De son côté, le Premier ministre britannique est intervenu pour défendre la BBC face aux critiques, réaffirmant l’importance d’un service public fort et indépendant.
Ici il est indéniable que la BBC a commis au mieux une maladresse et au pire une faute en réalisant ce montage des propos de Trump. Mais il est tout aussi indéniable que Trump a bien soutenu les assaillants du Capitole. Par ailleurs la BBC a reconnu son erreur, s’est excusée et de hauts responsables ont été contraints à la démission. Cette vénérable institution, connue pour sa rigueur et ses exigences en matière de journalisme, et à ce titre pilier de la société britannique assume donc la responsabilité de son non-respect des règles dans une société démocratique et en tire les conséquences. On devrait donc en rester là.
Mais dans un retournement pervers les défenseurs de la démocratie – ici la BBC et ses soutiens – apparaissent comme les fautifs, et ce d’autant plus qu’ils reconnaissent leur erreur pour rester fidèles à leur éthique, permettant à leurs adversaires, qui eux se fichent bien de quelque principe que ce soit, d’en tirer avantage.
Ainsi Donald Trump qui lui ne respecte aucune règle, ment, propage des fake news, insulte et moque ses adversaires, ne tient aucun compte de la séparation des pouvoirs, utilise sa fonction pour servir des intérêts privés... peut se présenter comme la victime et agiter la menace d’un procès pour intimider (rappelons qu’il a déjà obtenu et/ou réclame plusieurs dizaines de millions à plusieurs milliards de dollars de dédommagement sur la base de telles menaces envers ABC, le New York Times ou encore CBS News aux Etats-Unis). En somme celui qui peut être vu comme l’ennemi de la démocratie utilise toutes les ficelles – en usant et abusant de son pouvoir, y compris en obtenant de la Cour Suprême une immunité élargie dans le cadre de ses fonctions – pour la combattre. Et évidemment Trump ne reconnaîtra jamais une erreur, suivant en cela les principes enseignés par son mentor Roy Cohn, et ne s’excusera jamais, et laissera les défenseurs de la démocratie s’égosiller en leur riant au nez.
En laissant ainsi prospérer ses ennemis, notamment à l’heure des réseaux sociaux et des manipulations massives de l’opinion, la société démocratique prend donc le risque de s’autodétruire en ne faisant rien. Dès lors la question vertigineuse qui nous est posée est celle de moyens qu’elle peut mettre en œuvre pour lui permettre à la fois de se protéger, tout en ne dévoyant pas ce qui fait identité notamment à travers la notion d’état de droit (liberté d’expression, séparation des pouvoirs, respect des minorités…).
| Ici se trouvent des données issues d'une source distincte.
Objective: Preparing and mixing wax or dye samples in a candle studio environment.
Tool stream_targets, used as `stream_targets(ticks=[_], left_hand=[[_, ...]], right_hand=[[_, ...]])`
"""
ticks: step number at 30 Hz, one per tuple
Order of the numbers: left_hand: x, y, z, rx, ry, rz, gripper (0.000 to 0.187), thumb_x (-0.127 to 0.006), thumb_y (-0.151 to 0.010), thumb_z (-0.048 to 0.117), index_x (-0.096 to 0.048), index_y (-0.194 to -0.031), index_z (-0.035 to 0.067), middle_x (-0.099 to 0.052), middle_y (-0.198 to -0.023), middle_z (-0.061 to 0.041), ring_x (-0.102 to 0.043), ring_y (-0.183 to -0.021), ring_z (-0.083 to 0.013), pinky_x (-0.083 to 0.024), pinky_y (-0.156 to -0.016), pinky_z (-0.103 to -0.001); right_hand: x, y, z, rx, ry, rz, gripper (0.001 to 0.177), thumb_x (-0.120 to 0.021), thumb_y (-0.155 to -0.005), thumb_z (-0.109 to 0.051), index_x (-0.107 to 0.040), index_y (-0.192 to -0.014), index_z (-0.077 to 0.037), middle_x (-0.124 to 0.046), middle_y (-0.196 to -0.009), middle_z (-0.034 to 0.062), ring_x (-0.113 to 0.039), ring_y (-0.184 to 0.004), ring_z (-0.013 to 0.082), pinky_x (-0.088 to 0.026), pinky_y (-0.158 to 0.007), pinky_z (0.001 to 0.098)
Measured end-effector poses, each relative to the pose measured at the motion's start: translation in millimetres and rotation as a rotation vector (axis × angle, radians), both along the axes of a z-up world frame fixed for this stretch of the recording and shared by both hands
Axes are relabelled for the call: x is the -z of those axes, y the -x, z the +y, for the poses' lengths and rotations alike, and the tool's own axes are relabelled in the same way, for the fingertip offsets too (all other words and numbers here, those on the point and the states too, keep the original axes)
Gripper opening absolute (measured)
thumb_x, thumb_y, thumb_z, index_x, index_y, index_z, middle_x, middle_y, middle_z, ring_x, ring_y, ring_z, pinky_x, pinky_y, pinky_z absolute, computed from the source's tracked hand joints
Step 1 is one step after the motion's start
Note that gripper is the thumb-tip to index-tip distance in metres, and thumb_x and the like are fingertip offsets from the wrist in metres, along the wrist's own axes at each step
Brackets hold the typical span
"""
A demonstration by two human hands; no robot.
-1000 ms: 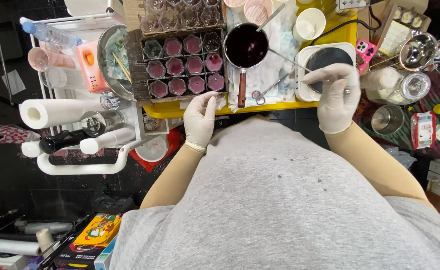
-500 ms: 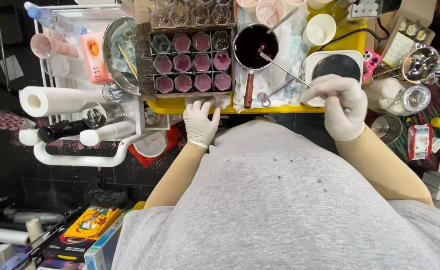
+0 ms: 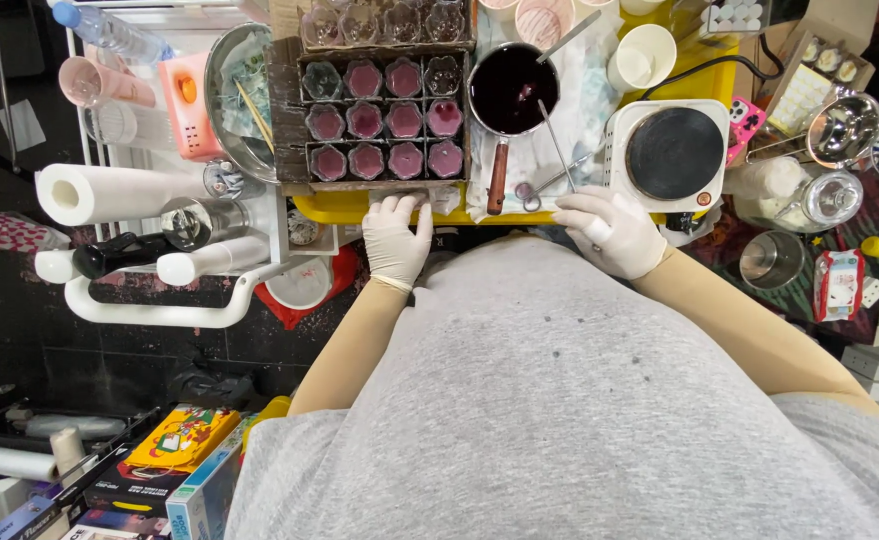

Une première piste pourrait consister à sanctionner beaucoup plus rapidement et plus durement tous ceux qui émettent, propagent ou laissent propager des informations fausses, mensongères ou diffamatoires, rejoignant en cela la vision de Popper où la vérité occupe une place centrale. Cela ne sera bien sûr pas suffisant, surtout à l’ère de la post-vérité et des simulacres, mais cela peut être un début et c’est bien un arsenal complet d’auto-défense de la démocratie qu’il va nous falloir rapidement imaginer, sous peine de la voir tout simplement disparaître.